Exercise description → Go through the following data and transcribe exactly the stretch of lines from the one holding "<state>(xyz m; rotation" to the one holding "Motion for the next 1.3", both included.

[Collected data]

________

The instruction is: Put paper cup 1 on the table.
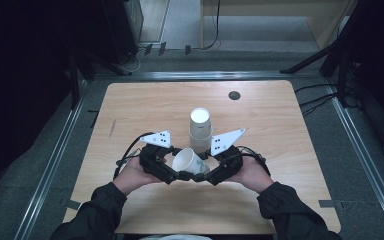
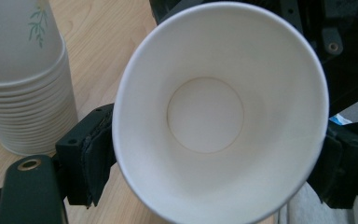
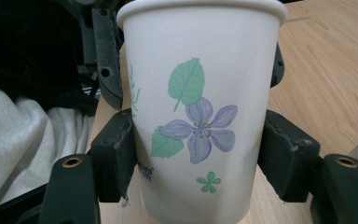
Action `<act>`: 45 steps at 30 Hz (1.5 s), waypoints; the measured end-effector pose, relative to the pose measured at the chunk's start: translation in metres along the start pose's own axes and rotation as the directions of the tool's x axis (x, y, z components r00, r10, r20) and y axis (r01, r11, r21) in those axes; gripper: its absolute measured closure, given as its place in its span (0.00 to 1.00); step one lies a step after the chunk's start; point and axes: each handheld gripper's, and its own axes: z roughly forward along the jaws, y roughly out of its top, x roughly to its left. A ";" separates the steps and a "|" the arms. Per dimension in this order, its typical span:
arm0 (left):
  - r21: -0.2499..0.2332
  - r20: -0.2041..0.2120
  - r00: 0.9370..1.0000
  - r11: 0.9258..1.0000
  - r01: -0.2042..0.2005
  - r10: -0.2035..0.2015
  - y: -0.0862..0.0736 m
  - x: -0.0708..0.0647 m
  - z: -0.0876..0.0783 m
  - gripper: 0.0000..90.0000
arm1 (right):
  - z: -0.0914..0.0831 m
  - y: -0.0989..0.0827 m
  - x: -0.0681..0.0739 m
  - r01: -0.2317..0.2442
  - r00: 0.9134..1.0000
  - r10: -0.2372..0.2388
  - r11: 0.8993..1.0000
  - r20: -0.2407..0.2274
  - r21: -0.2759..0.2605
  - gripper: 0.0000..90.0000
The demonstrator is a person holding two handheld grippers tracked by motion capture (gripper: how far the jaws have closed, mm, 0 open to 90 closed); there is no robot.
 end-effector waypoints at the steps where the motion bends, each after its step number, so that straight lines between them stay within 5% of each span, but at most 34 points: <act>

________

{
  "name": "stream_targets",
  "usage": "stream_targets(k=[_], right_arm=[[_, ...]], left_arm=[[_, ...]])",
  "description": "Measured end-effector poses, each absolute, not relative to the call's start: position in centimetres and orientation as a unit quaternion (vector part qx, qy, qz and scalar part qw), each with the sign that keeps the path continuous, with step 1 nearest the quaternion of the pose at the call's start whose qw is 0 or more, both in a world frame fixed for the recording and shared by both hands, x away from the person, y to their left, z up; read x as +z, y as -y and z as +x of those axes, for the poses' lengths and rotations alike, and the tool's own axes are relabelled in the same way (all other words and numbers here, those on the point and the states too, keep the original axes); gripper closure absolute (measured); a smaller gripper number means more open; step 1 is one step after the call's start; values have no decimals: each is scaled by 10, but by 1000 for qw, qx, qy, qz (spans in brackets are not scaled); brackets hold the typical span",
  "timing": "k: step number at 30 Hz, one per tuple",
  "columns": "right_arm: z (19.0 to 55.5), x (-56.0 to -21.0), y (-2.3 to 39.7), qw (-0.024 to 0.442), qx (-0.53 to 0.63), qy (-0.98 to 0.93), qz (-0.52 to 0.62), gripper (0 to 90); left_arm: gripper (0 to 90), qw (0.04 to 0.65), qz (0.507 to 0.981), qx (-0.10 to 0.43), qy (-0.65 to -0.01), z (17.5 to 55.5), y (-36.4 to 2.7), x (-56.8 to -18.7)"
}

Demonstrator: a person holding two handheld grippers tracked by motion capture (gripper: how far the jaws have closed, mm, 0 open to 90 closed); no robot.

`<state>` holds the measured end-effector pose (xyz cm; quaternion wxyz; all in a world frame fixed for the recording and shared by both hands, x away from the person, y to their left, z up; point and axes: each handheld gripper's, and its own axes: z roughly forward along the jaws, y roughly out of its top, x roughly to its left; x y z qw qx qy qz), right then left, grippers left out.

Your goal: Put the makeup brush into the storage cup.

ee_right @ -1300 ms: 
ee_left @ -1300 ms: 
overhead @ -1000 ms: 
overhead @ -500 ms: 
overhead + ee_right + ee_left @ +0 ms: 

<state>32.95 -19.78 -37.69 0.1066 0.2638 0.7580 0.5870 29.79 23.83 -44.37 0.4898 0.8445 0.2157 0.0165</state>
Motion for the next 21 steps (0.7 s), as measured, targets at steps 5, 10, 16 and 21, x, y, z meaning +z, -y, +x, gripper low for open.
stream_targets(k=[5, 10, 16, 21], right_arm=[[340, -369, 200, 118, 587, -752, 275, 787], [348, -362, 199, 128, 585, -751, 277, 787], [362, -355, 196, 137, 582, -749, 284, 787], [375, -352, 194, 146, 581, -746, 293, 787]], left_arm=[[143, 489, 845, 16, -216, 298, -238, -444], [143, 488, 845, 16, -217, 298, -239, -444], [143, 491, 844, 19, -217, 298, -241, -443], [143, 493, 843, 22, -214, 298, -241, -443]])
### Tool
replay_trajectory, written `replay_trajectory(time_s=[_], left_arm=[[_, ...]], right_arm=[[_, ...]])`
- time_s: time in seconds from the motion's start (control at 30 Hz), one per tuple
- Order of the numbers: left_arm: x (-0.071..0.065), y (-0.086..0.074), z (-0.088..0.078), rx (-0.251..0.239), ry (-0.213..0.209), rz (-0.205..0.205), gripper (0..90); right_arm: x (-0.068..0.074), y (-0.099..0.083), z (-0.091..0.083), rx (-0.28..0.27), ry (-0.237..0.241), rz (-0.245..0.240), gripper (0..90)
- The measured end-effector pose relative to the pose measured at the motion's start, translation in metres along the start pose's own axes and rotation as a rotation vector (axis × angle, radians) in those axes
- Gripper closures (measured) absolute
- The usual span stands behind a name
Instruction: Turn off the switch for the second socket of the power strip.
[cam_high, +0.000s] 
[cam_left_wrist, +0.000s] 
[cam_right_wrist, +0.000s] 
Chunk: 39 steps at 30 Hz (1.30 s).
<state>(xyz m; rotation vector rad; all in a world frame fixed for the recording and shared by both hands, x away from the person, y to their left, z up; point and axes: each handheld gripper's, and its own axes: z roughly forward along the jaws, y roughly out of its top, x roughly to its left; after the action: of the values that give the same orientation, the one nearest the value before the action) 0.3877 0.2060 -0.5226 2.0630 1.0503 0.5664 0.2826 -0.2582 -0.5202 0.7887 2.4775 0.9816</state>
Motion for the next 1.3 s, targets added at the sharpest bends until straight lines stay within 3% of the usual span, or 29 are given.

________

Your response →
<state>(xyz m; rotation vector rad; all in a world frame fixed for the recording and shared by both hands, x away from the person, y to their left, z up; point and axes: each handheld gripper's, and its own axes: z roughly forward along the jaws, y roughly out of its top, x roughly to its left; after the action: of the values that give the same orientation, the one nearest the value before the action) 0.3877 0.2060 -0.5226 2.0630 1.0503 0.5664 0.2826 -0.2582 -0.5202 0.7887 2.4775 0.9816</state>
Motion for the next 1.3 s, targets added at the sharpest bends until straight lines stay within 3% of the usual span, or 29 are given.

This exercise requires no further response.